> [Given data]:
━━━━━━━━━━━━━━━━
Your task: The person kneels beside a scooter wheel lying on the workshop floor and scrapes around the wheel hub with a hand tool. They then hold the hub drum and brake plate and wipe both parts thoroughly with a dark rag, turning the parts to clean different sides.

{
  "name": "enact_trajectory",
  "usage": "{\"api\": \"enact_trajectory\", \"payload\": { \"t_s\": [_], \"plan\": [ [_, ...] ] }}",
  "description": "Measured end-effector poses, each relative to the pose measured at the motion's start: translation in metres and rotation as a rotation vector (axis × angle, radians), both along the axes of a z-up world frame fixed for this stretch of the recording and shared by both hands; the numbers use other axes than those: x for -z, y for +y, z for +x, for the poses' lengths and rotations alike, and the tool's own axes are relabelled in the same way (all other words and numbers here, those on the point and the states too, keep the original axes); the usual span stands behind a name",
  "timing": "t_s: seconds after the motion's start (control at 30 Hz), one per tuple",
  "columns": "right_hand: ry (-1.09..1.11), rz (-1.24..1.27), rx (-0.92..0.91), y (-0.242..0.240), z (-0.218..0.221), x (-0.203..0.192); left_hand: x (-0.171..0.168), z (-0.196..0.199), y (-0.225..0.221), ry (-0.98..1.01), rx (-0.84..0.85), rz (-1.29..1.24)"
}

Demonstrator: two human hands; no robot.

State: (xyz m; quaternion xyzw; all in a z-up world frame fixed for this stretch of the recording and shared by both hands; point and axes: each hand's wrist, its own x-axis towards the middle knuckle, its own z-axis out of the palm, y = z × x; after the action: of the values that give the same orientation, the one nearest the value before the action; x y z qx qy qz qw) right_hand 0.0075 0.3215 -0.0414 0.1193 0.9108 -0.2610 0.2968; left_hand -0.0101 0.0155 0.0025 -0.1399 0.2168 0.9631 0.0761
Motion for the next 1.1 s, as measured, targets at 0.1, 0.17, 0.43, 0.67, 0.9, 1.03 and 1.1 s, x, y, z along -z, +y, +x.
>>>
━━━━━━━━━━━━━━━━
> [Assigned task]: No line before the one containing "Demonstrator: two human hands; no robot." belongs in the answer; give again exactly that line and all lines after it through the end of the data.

> [Worked solution]:
Demonstrator: two human hands; no robot.

State: (xyz m; quaternion xyzw; all in a z-up world frame fixed for this stretch of the recording and shared by both hands; point and axes: each hand's wrist, its own x-axis towards the middle knuckle, its own z-axis out of the palm, y = z × x; after the action: of the values that give the same orientation, the one nearest the value before the action; x y z qx qy qz qw) right_hand 0.0075 0.3215 -0.0414 0.1193 0.9108 -0.2610 0.2968; left_hand -0.0101 0.0155 0.0025 -0.1399 0.2168 0.9631 0.0761
Motion for the next 1.1 s, as measured, targets at 0.1, 0.17, 0.43, 0.67, 0.9, 1.03 and 1.1 s, x, y, z along -z, +y, +x.
>>>

No further output is given for this exercise.